▶ **Directions**:
Once you reach the line that holds "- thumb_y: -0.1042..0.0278" in the listing below, output it and every line after it through the line that holds "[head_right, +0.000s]", word for word.

--- Given data Enclosed Below ---

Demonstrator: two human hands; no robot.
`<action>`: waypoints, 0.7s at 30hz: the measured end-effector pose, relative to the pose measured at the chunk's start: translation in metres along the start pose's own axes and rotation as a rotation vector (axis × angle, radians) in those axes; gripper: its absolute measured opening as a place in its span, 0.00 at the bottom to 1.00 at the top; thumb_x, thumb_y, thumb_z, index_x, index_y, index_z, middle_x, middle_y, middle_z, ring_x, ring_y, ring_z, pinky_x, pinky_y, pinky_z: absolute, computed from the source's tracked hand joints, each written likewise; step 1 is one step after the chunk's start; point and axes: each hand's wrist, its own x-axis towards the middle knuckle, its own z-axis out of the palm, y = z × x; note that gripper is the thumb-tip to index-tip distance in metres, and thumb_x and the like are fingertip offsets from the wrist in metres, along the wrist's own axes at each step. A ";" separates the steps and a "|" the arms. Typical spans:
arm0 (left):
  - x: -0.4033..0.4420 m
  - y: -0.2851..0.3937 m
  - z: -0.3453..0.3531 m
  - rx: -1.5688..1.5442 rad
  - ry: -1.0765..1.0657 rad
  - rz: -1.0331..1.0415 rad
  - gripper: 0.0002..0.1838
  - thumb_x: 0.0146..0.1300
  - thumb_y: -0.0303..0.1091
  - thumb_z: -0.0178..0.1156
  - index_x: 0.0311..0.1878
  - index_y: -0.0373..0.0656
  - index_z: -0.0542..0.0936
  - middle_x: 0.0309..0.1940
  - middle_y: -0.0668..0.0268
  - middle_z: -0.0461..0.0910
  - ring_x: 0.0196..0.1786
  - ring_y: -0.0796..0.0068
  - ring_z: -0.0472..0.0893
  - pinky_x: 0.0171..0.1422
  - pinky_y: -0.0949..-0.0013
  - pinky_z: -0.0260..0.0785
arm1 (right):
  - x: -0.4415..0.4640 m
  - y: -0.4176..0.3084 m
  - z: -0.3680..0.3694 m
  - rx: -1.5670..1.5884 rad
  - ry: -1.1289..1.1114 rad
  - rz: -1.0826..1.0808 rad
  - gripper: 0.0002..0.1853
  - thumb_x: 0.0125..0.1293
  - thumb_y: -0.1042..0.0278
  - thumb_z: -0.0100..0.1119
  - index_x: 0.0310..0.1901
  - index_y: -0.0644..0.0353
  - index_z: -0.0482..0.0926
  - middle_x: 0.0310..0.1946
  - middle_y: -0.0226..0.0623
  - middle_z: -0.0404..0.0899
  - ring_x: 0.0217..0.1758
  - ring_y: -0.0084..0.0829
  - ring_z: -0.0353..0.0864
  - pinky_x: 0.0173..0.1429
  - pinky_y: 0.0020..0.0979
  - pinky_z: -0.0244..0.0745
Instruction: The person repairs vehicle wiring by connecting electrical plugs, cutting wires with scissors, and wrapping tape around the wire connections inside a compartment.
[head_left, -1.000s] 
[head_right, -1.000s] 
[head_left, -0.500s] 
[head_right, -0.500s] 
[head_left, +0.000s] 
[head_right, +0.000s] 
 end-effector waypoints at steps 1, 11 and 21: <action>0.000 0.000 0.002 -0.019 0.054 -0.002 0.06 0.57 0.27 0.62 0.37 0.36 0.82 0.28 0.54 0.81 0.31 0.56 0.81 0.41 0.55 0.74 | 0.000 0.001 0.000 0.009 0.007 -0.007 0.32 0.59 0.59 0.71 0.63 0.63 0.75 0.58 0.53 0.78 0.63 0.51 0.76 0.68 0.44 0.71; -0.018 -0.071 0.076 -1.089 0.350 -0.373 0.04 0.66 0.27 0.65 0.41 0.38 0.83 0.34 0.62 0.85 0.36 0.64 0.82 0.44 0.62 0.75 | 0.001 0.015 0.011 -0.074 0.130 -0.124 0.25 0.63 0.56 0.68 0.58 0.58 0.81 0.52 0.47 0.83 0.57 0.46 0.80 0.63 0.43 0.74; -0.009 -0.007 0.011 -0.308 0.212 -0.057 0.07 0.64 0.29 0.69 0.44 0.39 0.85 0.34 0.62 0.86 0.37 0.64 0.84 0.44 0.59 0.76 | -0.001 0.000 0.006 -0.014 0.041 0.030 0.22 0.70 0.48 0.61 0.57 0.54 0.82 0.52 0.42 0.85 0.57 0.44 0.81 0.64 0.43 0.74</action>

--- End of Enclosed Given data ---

▶ **Task solution**:
  - thumb_y: -0.1042..0.0278
  - thumb_z: -0.0100..0.1119
  - index_x: 0.0310..0.1901
  - index_y: -0.0644..0.0353
  - index_z: -0.0482..0.0926
  - middle_x: 0.0310..0.1946
  - middle_y: -0.0226..0.0623
  - middle_z: -0.0404..0.0899
  - ring_x: 0.0217..0.1758
  - ring_y: -0.0084..0.0829
  - ring_z: -0.0353..0.0864
  - pinky_x: 0.0173..0.1429
  - pinky_y: 0.0020..0.0979
  - pinky_z: -0.0244..0.0745
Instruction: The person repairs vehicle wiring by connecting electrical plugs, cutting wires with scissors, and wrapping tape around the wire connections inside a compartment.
[head_left, -1.000s] 
[head_right, -1.000s] 
[head_left, -0.500s] 
[head_right, -0.500s] 
[head_left, +0.000s] 
[head_right, +0.000s] 

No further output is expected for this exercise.